Ad Industry Powers Consider Adopting Ad Blocking on a Wide Scale
The biggest players in advertising and tech are mapping out a strategy to kill off the digital ads that have been deemed as the absolute worst by consumers.
The most likely approach is the adoption of a “technology” — the term “ad blocker” has baggage among many of the participants in talks on the subject — that would prevent browsers such as Google Chrome or Microsoft Edge from displaying autoplaying video ads with sound, pop-up ads and ads that quickly flash or change colors.
The discussions are taking place among members of the industry’s Coalition for Better Ads, including Google, Microsoft, Procter & Gamble, Unilever, WPP’s ad-buying giant GroupM, Facebook, Thomson Reuters, The Washington Post, the Interactive Advertising Bureau and the Association of National Advertisers, according to Stu Ingis, counsel to the coalition and attorney at Venable LLP.
“The end game here is to remove these types of ads which are undercutting the consumer internet experience,” Ingis said. “Truthfully, those ads can potentially and seriously undercut the broader internet ecosystem.”
A “blocking mechanism” or “technology” to prevent such ads from appearing will be put into place before the end of this year, Ingis predicted.
Google said it does not comment on speculation, but said it’s been working closely with the coalition for Better Ads and its members. The IAB declined to comment. GroupM, Facebook, Unilever and P&G could not immediately be reached for comment.
Earlier this year, the Coalition for Better Ads paid some 25,000 participants in the U.S. and Europe to rate 104 different ad experiences on desktop and mobile. Their findings, released in March, revealed what many already know:Consumers don’t like autoplay video ads with sound, pop-up ads and ads that quickly flash or change colors.
Though the findings seemed obvious, the coalition was partly trying to create a ranking of sorts to inform its effort to stop the worst ads.
An independent monitoring group would be required should the coalition decide on adopting ad blocking technology, Ingis said. “I don’t see a scenario where there is a technology solution, but there isn’t oversight,” he said. “Oversight is needed to make sure the tech is doing what it is supposed to. Oversight is needed so no one company is by themselves in setting or making determinations.”
Ad blocking tech would elevate premium publishers that don’t sell annoying ad formats and protect them from actors that will sell anything possible, Ingis said.
Hamish Nicklin, chief revenue officer at the Guardian, said the idea was promising. “We welcome any initiative that helps to create an open web where the experience of readers is put first, and in which publishers like the Guardian — which has long believed in a fewer, better approach to the ads we place across our products — can prosper,” Nicklin said.

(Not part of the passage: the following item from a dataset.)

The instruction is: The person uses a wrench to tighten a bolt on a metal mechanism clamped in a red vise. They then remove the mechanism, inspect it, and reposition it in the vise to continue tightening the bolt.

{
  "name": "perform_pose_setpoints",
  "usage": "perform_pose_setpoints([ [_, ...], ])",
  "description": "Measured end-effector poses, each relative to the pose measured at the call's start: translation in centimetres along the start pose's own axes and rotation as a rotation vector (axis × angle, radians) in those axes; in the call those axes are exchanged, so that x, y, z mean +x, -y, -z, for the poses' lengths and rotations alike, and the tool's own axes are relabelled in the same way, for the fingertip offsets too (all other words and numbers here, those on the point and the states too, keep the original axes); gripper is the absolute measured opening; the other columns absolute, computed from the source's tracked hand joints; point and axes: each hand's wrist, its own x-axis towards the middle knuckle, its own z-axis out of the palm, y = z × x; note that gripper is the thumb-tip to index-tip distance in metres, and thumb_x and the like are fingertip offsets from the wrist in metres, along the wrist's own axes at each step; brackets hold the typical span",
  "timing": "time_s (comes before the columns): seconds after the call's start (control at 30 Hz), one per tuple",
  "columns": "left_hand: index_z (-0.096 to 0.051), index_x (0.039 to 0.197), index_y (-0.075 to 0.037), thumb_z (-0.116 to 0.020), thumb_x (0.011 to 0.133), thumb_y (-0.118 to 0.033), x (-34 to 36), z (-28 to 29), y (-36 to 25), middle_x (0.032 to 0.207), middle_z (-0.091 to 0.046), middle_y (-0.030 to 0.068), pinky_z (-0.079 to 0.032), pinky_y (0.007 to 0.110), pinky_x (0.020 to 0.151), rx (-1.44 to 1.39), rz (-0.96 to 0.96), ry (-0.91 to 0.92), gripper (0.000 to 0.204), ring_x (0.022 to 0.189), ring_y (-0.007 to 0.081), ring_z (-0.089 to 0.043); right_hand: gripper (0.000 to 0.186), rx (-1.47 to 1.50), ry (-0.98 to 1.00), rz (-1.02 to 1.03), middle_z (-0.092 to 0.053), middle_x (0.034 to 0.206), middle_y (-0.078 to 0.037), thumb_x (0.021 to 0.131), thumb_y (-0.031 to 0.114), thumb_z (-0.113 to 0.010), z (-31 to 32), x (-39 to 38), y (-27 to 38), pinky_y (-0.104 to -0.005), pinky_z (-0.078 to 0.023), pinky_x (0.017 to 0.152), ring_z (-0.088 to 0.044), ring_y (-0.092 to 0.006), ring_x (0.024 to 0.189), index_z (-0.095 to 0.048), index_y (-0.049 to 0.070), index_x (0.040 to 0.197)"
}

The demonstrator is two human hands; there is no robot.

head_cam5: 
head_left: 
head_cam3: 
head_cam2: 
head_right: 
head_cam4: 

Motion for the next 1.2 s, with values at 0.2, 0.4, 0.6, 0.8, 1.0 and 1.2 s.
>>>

Questions about implementation remain though, he added. “While these developments will help to promote good formats, it’s unclear how they will deal with the gaming of good formats, with bad dynamic creatives, which we have seen being served through mainstream programmatic exchanges,” Nicklin said.
As it stands right now, no solution has been adopted. In fact, the Coalition for Better Ads is still in the process of drawing up its roadmap, something it says will be complete within the coming weeks. From there, coalition board members will decide on what solution they will use to stop annoying ads from surfacing. That decision will likely come in September or by the end of this year, Ingis said.
“What I would say is stay tuned, because I think as we really develop this, the consumer is going to see a rapidly improved ad experience,” he said. “If the question is, ‘Isn’t this motivated by self-interest,’ the answer is absolutely it is driven by self-interest.”
“The ad industry has a self-interest to make sure the ad supported internet that consumers love continues,” he added. “The incentives of the ad industry, from my view, are exactly right. And they are perfectly aligned with what consumer interest would want.”